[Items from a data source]
※ ※ ※
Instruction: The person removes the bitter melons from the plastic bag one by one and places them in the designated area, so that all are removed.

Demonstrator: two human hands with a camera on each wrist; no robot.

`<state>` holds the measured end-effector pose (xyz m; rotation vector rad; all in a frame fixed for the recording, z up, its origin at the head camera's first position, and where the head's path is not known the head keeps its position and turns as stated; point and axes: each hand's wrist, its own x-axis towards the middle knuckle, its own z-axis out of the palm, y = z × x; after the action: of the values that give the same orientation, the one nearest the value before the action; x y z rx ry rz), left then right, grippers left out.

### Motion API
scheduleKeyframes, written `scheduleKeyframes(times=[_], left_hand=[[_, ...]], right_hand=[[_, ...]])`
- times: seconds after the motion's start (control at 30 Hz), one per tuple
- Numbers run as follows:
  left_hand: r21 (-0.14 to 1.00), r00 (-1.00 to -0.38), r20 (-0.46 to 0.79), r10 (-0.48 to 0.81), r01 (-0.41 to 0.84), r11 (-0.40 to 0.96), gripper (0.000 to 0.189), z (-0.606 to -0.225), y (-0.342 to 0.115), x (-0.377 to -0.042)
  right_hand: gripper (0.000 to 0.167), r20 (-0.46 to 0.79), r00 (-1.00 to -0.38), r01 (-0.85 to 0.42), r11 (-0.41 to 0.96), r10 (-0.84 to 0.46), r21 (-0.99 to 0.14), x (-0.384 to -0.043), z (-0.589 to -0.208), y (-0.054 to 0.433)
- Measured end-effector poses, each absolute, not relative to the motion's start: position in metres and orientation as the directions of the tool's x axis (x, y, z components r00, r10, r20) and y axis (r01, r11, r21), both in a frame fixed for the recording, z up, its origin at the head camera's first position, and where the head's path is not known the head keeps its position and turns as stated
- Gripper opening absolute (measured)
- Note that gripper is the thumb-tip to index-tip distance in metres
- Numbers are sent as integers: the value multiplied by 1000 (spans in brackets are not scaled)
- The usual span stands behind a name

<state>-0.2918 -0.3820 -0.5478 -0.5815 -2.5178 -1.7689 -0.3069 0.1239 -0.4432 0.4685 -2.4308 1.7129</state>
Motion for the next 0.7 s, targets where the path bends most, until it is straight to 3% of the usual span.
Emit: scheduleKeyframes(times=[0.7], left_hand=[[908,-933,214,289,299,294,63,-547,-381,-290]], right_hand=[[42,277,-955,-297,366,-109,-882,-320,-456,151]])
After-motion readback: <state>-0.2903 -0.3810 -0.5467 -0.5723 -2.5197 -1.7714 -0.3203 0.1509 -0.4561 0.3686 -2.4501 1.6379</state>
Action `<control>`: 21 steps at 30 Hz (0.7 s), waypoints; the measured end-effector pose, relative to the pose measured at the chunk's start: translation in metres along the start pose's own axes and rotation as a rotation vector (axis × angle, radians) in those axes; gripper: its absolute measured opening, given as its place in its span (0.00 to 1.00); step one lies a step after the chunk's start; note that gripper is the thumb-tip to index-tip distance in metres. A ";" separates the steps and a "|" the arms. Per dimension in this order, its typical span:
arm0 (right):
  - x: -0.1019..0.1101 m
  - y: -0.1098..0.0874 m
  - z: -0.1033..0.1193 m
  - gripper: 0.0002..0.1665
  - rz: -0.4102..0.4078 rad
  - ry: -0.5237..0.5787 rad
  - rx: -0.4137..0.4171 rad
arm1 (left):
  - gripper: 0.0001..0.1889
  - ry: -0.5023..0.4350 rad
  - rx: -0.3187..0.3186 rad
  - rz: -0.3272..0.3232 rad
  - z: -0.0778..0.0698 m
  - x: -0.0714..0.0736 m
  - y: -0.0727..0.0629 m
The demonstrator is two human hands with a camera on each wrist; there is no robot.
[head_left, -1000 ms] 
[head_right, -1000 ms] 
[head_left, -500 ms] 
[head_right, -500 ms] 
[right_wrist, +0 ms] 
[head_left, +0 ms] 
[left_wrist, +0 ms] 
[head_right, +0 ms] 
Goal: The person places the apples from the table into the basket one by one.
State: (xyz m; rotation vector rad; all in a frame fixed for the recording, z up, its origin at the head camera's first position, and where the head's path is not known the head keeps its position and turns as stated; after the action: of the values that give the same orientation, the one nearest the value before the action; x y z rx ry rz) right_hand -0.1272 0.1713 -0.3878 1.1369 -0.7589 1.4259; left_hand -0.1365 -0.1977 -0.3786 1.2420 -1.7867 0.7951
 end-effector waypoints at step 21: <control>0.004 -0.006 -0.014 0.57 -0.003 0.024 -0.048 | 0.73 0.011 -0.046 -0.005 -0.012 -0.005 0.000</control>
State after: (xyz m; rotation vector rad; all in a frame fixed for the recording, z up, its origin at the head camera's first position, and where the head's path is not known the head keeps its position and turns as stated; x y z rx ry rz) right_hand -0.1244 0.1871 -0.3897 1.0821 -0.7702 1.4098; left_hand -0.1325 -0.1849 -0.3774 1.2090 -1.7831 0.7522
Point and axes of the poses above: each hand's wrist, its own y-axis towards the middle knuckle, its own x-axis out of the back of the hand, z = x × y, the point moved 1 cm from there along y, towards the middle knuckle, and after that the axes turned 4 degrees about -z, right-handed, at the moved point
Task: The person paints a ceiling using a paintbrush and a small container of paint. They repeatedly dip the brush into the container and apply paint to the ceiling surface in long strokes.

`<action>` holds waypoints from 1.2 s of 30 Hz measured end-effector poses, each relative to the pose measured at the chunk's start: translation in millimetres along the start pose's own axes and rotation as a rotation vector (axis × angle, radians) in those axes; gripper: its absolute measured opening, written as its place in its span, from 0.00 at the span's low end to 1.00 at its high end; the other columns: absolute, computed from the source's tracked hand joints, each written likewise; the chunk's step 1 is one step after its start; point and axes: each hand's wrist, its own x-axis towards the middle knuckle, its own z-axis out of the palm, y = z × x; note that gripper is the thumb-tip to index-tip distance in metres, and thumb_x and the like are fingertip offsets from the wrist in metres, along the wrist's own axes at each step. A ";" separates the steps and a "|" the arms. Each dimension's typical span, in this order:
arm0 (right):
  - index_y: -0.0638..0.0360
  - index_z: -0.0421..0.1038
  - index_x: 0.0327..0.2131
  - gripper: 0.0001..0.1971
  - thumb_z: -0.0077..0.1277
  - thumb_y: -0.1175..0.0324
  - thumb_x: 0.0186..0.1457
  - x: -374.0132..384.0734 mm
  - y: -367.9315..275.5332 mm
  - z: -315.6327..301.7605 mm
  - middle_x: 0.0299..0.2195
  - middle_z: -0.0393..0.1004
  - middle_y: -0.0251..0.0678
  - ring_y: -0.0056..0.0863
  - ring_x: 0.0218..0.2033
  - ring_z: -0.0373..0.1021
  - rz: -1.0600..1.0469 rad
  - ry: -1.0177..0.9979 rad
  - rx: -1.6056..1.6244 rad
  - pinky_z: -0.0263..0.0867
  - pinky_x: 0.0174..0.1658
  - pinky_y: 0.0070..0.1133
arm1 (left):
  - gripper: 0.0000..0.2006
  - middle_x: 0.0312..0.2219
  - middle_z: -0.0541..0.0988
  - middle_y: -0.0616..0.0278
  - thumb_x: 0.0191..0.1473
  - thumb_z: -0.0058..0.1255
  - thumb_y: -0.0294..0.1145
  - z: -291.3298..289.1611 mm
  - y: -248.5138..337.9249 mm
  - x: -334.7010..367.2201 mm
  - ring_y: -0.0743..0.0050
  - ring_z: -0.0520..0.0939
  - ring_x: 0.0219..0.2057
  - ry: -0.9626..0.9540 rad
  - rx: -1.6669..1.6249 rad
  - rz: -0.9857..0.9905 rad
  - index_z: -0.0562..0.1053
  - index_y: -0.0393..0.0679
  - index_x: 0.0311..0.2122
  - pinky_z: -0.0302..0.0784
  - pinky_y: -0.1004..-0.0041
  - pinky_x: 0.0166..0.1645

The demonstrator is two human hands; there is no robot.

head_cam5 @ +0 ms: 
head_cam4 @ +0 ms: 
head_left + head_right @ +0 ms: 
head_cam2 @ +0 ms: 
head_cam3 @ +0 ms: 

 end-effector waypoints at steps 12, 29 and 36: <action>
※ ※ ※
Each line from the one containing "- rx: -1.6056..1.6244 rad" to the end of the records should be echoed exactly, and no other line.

**Solution below**
  - rx: -1.6056..1.6244 rad
  - pinky_z: -0.0263..0.0867
  - pinky_x: 0.0174..0.1658
  - pinky_y: 0.0070..0.1133
arm1 (left):
  - gripper: 0.0000..0.2006
  - middle_x: 0.0312..0.2219
  - middle_z: -0.0541..0.0988
  - middle_y: -0.0616..0.0278
  - thumb_x: 0.0191..0.1473
  - thumb_z: -0.0058..0.1255
  - thumb_y: -0.0294..0.1145
  - z: -291.3298..289.1611 mm
  - y: -248.5138..337.9249 mm
  - x: -334.7010..367.2201 mm
  - ring_y: -0.0743..0.0050
  - ring_z: -0.0520..0.0939
  - ring_x: 0.0219..0.2057
  - ry: -0.9626..0.9540 rad
  - rx: -1.6669..1.6249 rad
  - rz: -0.9857..0.9905 rad
  - index_z: -0.0562..0.1053
  - index_y: -0.0393..0.0679
  - index_x: 0.0311..0.2122
  - pinky_z: -0.0302..0.0784
  - pinky_y: -0.1004..-0.0041
  - pinky_x: 0.0166..0.1645

The demonstrator is two human hands; there is no robot.

head_cam5 @ +0 ms: 
head_cam4 @ +0 ms: 
head_left + head_right @ +0 ms: 
head_cam2 @ +0 ms: 
head_cam3 @ +0 ms: 

 end-effector waypoints at steps 12, 29 and 36: <action>

This exercise has now been finished.